▸ Exercise prompt
What must be handed in is the entire listing, exactly as written, with no pictures.

▸ Dataset content
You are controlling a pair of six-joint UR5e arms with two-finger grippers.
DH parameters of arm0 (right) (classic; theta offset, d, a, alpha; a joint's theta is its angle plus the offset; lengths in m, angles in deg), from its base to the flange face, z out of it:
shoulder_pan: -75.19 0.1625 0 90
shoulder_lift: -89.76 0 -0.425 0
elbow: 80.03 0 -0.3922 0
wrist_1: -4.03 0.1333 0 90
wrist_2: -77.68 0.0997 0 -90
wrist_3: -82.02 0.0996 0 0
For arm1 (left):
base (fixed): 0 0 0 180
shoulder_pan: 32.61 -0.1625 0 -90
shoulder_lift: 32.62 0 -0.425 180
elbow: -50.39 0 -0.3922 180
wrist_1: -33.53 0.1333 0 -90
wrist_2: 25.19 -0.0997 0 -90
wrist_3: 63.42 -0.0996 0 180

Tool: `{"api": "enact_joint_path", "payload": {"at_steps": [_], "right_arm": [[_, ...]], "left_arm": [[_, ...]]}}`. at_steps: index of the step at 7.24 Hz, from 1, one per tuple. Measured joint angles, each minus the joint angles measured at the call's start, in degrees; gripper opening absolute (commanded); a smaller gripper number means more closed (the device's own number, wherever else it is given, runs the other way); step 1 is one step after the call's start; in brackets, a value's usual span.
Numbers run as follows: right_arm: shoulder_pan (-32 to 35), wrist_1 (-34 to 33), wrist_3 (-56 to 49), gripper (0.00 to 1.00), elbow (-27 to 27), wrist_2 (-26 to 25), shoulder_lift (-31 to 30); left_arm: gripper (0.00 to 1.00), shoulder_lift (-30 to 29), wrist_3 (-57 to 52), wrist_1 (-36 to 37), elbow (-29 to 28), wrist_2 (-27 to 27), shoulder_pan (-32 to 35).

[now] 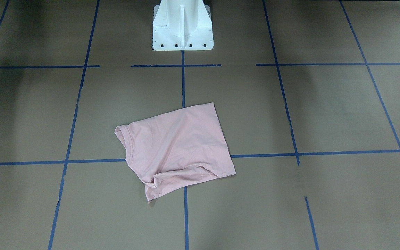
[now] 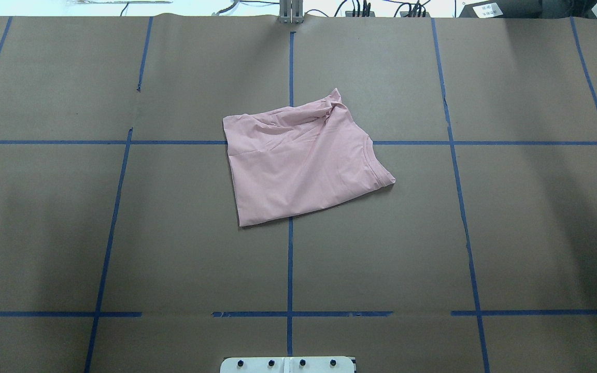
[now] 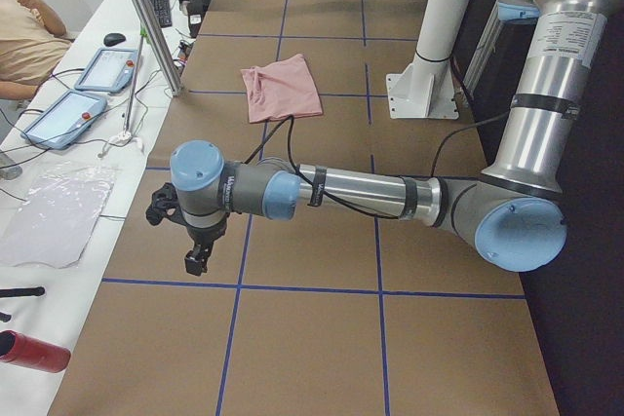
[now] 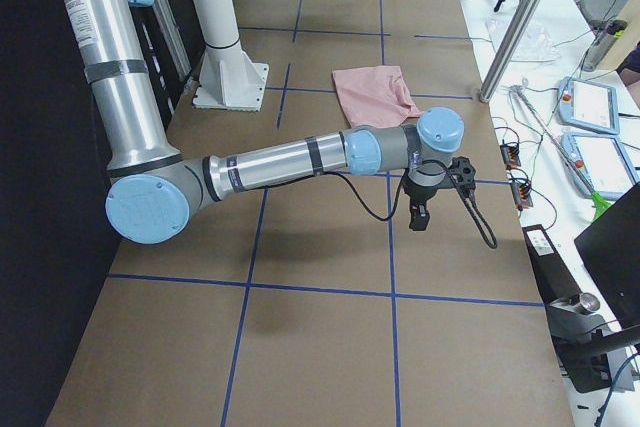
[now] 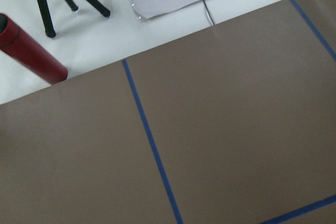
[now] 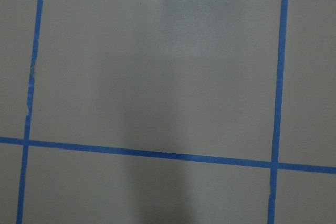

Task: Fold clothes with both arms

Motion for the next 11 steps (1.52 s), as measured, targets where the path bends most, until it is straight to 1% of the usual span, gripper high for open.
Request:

▸ Exercise response
You are controlling a pair of six-joint UR5e arms with two-finger grippers.
DH parameters of arm0 (right) (classic; theta offset, d, a, alpha; a joint's theta is its angle plus the offset; lengths in m, angles in deg), from its base to the flange face, z out of it:
shoulder_pan: -75.19 0.1625 0 90
shoulder_lift: -89.76 0 -0.425 0
elbow: 80.03 0 -0.3922 0
wrist_1: -4.03 0.1333 0 90
wrist_2: -77.68 0.0997 0 -90
wrist_3: -82.02 0.0996 0 0
For arm1 (left):
base (fixed): 0 0 0 180
shoulder_pan: 32.61 -0.1625 0 -90
shoulder_lift: 32.62 0 -0.425 180
elbow: -50.39 0 -0.3922 180
wrist_1: -33.53 0.1333 0 -90
wrist_2: 25.19 -0.0997 0 -90
wrist_3: 63.42 -0.0996 0 180

Tool: `{"api": "enact_joint_path", "payload": {"at_steps": [_], "right_arm": [[_, ...]], "left_arm": [[_, ...]]}}`. at_steps: index of the step at 7.24 Hz, from 1, one per tuple. Measured joint angles, each minus the joint angles measured at the call's start, in degrees; gripper opening absolute (commanded); a smaller gripper number means more closed (the device's own number, wherever else it is given, runs the other way); step 1 is one step after the call's start; in brackets, a value's usual span.
Numbers run as follows: right_arm: shoulder_pan (-32 to 35), wrist_1 (-34 to 33), wrist_3 (-56 to 49), gripper (0.00 to 1.00), elbow (-27 to 27), wrist_2 (-26 to 25), shoulder_lift (-31 to 30); left_arm: gripper (0.00 to 1.00), shoulder_lift (-30 to 29), wrist_3 (-57 to 52), wrist_1 (-36 to 37), elbow (-29 to 28), wrist_2 (-27 to 27), shoulder_pan (-32 to 35).

[now] 
[now] 
[now] 
[now] 
[now] 
[now] 

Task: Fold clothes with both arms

Motion for the next 11 steps (1.52 s), as measured, targets where the path bends most, until it is straight to 1% of the usual span, gripper high for open.
Request:

This exercise calls for no further output.